Bang & Olufsen recently updated the phones with the Beocom 1, which: adds two-line capability; refines the existing concept with a better display and menu system; improves sound and call handling; allows more handsets; and offers even better battery life. What it does not do is make it more complicated.

It works incredibly well. Stripped down, stylish, not overly-featured. Expensive, but worth every penny. You can learn a lot about how to design really good consumer-product UI from this phone system.

Take a look at the page above, and then look here. Seem familiar?

B&O was there first, thinking different… and smart companies learn from the best.

The Limited Saturday, July 09, 2005

We’re asked, every so often, why we don’t offer a time-limited full version of SuperDuper!.

It’s pretty simple, really.

If you’re going to time-limit a program, you have three choices:

  • “Cookie" the user’s system in some hidden way so you know when the program was first run, and can therefore calculate when you’re supposed to expire.
  • Automatically identify the system and phone home, asking some server when the copy should expire, and not allowing execution without internet access
  • Force the user to provide personal information, including an email address, so that you can give them a key that expires (and the key, which need not be hidden, can contain the “cookie")


The first, in my opinion, is right out. I hate it when programs hide things on my system, and while I understand why they do it (see above), it’s just the wrong thing to do, especially for a backup program. A backup program that writes hidden stuff to the source volume? I don’t think so.

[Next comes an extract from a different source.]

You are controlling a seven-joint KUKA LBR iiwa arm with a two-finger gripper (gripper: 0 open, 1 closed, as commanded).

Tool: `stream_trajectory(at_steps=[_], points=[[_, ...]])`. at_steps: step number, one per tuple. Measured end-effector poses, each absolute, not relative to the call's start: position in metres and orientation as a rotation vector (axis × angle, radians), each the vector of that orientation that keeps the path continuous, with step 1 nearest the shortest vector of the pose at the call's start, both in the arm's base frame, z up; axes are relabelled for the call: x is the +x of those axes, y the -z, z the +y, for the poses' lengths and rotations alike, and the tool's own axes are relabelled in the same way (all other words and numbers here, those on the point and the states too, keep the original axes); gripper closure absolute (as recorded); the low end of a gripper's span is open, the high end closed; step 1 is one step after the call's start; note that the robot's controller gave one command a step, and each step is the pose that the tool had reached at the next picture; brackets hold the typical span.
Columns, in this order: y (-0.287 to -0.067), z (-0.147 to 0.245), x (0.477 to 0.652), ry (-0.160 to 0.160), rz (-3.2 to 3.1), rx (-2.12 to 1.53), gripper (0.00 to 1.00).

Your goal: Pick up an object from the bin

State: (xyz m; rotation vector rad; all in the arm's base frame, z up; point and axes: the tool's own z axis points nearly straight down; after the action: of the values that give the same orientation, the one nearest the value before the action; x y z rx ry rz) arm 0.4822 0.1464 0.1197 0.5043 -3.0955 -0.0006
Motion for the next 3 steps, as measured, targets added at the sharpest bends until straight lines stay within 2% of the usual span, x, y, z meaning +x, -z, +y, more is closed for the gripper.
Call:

The second is nasty for obvious reasons.

The third, while doable, forces users to announce themselves to me when they just want to evaluate the software. We’re very conscious of privacy here, and a lot of people are understandably touchy about this kind of thing. The last thing we wanted to do was to alienate them right out of the gate, and force them to register just to take a look.

So, given those not-so-good choices, we decided to:

  • Provide useful, free functionality in the unregistered version of SuperDuper!, including technical support and full documentation
  • Never “expire” or take away the free functionality we’ve provided, even in future versions
  • Offer an evaluation key, on request, for users who want to examine its full capability (all we ask is that you drop us a note and tell us what you thought)


So, now you know!  I think this has proven to be a good compromise, and while it doesn’t satisfy everyone… what does?